Streaming on Vtape.org

 

This year, Vtape celebrates Indigenous Peoples Month with an online screening of Küifi ùl/Sonido Antiguo (Ancient Sounds of Water) by Francisco Huichaqueo Pérez.

 

Küifi ùl/Sonido Antiguo (Ancient Sounds of Water) highlights the forms of racialized violence that the Mapuches continue to endure under the Chilean state in southern Chile, and their praxes of resistance, by centering the Mapuche water practices during the winter solstice in Chile. To celebrate “the return of the sun” or Wiñoy Tripantu in Mapuzugun in June each year, there is a ceremonial bathing that occurs four times for the four points of the earth.
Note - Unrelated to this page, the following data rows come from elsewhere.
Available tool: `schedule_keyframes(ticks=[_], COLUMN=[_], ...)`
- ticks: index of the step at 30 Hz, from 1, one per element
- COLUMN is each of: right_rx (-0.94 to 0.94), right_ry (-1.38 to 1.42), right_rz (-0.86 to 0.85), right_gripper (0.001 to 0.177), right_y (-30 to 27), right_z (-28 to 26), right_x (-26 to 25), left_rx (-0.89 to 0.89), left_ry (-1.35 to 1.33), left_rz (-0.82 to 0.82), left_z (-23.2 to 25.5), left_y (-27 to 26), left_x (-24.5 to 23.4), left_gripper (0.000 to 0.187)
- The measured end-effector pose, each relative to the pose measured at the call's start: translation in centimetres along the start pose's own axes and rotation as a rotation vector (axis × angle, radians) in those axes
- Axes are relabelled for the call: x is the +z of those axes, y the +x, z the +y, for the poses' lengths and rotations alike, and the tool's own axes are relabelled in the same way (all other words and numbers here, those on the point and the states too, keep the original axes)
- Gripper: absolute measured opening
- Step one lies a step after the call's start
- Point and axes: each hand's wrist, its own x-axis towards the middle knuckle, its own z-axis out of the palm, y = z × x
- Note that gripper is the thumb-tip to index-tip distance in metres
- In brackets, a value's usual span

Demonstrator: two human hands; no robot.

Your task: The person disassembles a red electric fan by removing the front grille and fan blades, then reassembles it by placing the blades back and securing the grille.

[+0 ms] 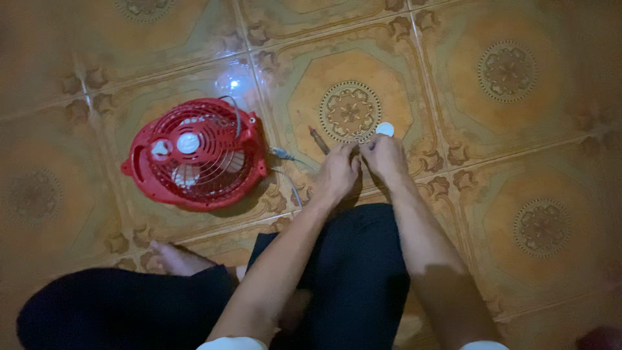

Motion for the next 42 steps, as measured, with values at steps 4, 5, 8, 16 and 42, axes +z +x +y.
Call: schedule_keyframes(ticks=[4,5,8,16,42], right_rx=[-0.127,-0.158,-0.251,-0.22,-0.226], right_ry=[0.119,0.125,0.214,0.325,0.522], right_rz=[-0.021,-0.021,-0.051,-0.364,0.031], right_gripper=[0.02,0.019,0.016,0.013,0.016], right_y=[0.0,-0.3,-1.7,-6.0,-16.5], right_z=[-1.4,-2.0,-4.8,-15.2,-24.4], right_x=[0.0,0.0,-0.3,1.3,20.3], left_rx=[-0.139,-0.203,-0.236,-0.567,-0.743], left_ry=[-0.112,-0.143,-0.196,-0.626,-1.222], left_rz=[0.043,0.044,0.23,0.673,0.753], left_z=[-0.5,-0.5,-1.4,-8.0,-19.6], left_y=[-2.4,-3.2,-6.6,-11.9,-14.8], left_x=[-1.5,-1.9,-4.3,-12.0,-16.6], left_gripper=[0.026,0.023,0.026,0.02,0.051])
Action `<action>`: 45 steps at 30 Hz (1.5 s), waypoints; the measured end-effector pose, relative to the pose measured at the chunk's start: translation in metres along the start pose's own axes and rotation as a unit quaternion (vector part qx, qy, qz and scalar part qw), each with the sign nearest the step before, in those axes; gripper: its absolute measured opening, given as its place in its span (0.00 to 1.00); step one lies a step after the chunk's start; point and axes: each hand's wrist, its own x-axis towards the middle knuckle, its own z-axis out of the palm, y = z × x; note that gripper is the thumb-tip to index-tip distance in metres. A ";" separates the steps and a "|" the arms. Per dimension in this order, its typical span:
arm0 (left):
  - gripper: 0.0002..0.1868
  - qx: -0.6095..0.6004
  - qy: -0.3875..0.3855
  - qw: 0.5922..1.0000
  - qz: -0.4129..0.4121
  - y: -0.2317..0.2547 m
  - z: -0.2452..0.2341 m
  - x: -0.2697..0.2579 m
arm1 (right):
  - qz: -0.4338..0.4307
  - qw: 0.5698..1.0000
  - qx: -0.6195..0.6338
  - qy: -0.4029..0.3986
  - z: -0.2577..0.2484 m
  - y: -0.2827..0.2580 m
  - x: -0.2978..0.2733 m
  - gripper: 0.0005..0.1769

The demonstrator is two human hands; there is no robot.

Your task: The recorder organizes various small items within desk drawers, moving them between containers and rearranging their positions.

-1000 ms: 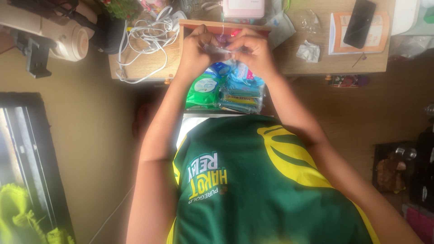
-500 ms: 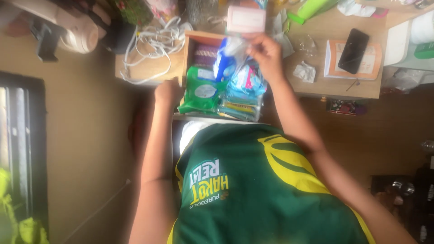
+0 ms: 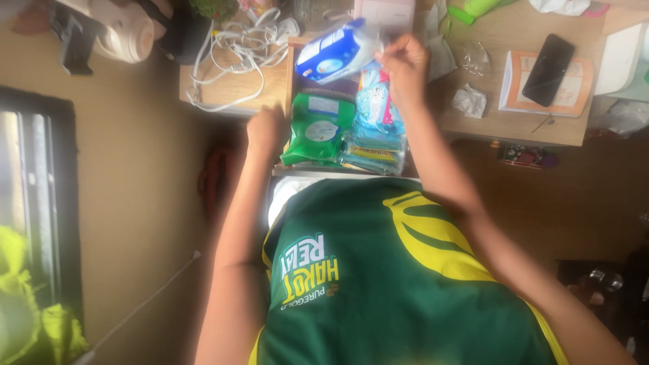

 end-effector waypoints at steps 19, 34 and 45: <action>0.20 0.095 0.025 0.978 0.183 0.182 -0.066 0.091 | 0.056 0.687 -0.714 -0.125 -0.022 -0.024 -0.072 0.49; 0.20 0.093 0.048 0.977 0.184 0.194 -0.051 0.082 | -0.013 0.845 -0.512 0.152 -0.129 -0.085 -0.036 0.21; 0.16 0.094 0.082 0.969 0.215 0.174 -0.033 0.098 | -0.123 0.535 -0.823 0.144 -0.131 -0.016 -0.053 0.44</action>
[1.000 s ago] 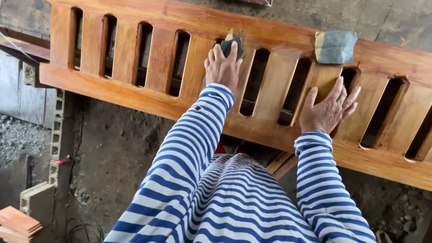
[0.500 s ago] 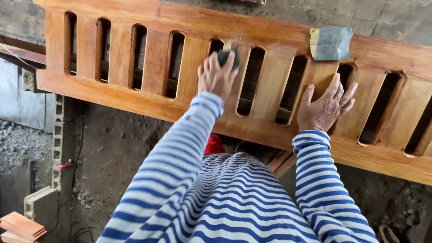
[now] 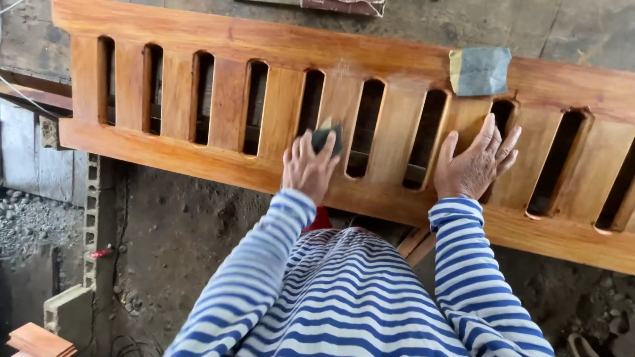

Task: The person sands a long wooden board with multiple rectangular cutouts using a sanding block. They work systematically along the length of the board, smoothing the flat surfaces and the edges of the cutouts. The person switches between two different sanding blocks during the process.

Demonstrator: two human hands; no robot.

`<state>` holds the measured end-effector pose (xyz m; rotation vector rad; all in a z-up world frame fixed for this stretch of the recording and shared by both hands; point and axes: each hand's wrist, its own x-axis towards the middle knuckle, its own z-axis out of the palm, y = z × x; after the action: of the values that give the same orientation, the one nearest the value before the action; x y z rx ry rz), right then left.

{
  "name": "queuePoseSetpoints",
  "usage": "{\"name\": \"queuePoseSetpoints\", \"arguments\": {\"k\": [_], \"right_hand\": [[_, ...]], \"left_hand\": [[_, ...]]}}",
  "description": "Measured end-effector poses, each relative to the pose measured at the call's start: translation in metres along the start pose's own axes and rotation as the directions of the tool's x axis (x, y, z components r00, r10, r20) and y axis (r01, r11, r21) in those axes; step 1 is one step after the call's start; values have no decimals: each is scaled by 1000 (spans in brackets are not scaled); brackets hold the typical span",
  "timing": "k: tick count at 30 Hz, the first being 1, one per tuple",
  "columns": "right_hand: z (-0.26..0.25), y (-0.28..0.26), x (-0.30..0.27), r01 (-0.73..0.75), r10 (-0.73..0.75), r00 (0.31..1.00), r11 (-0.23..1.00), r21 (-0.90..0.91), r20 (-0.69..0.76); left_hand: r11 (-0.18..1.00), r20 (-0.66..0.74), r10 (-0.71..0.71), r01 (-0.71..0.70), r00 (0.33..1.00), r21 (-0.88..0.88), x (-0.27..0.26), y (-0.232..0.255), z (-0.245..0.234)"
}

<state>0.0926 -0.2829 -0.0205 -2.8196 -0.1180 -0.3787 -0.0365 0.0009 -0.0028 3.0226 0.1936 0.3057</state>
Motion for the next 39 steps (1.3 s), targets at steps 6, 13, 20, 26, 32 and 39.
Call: {"name": "queuePoseSetpoints", "arguments": {"k": [6,13,20,26,32,39], "right_hand": [[-27,-28,8,-98,86,992,985,140,90],[-25,-26,9,-66,60,997,990,126,52],[-31,-30,10,-98,85,991,986,134,100],[-28,-28,7,-110,94,990,983,145,107],[-14,-14,4,-68,65,997,995,77,43],[-10,-12,3,-48,48,998,999,8,41]], "left_hand": [[968,224,-237,248,945,-21,120,-5,31],[989,127,-113,124,986,-84,-13,16,-21],[992,184,-109,119,977,-47,60,11,3],[979,199,-189,201,961,-40,81,9,18],[999,201,-41,46,979,-20,-33,8,-19],[997,101,-65,69,993,-36,85,-7,29]]}}
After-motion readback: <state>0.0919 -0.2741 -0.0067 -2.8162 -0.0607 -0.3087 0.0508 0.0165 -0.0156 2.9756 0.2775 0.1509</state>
In this film, Huichaqueo captures this ceremony via reflecting upon the journey of a father and daughter who ritually renew the river on horseback. More broadly, the film also connects historical traumas and the environment as the film’s cinematography seeks to capture both the significance of the rivers for these Indigenous communities and the cosmovision of Mapuche communities. Huichaqueo asserts that this film presents Indigenous understandings of “energy” that expand our cluster’s understanding of this term to also include Indigenous epistemologies around aquatic ecosystems, the earth, the cosmic, and sustainable Indigenous ways of “futuring.”
– [Source: https://orfaleacenter.ucsb.edu/https-orfaleacenter-ucsb-edu-partner-page-huichaqueo-future-infrastructures-water-energy-and-justice/]

Francisco Huichaqueo Pérez was born in Valdivia in southern Chile in 1977. He is a visual artist, filmmaker, and professor at the School of Visual Arts at the University of Concepción. He currently leads the First Nations portion of the Festival Internacional de Cine de Valdivia. His video installations, film documentaries, and film essays focus on themes central to his Mapuche heritage. In his oeuvre, Huichaqueo addresses the social landscape, history, culture, and cosmovision of his people. His audiovisual work has been exhibited at various indigenous film festivals such as ImagineNATIVE, in Toronto; the Museo Arqueológico de Santiago; and the National Museum of the American Indian, in Washington, DC. He has also held residencies in film and art in Taiwan and France. His work has been exhibited in Chile, France, Canada, Germany, the United States, Spain, Italy, Argentina, and Bolivia.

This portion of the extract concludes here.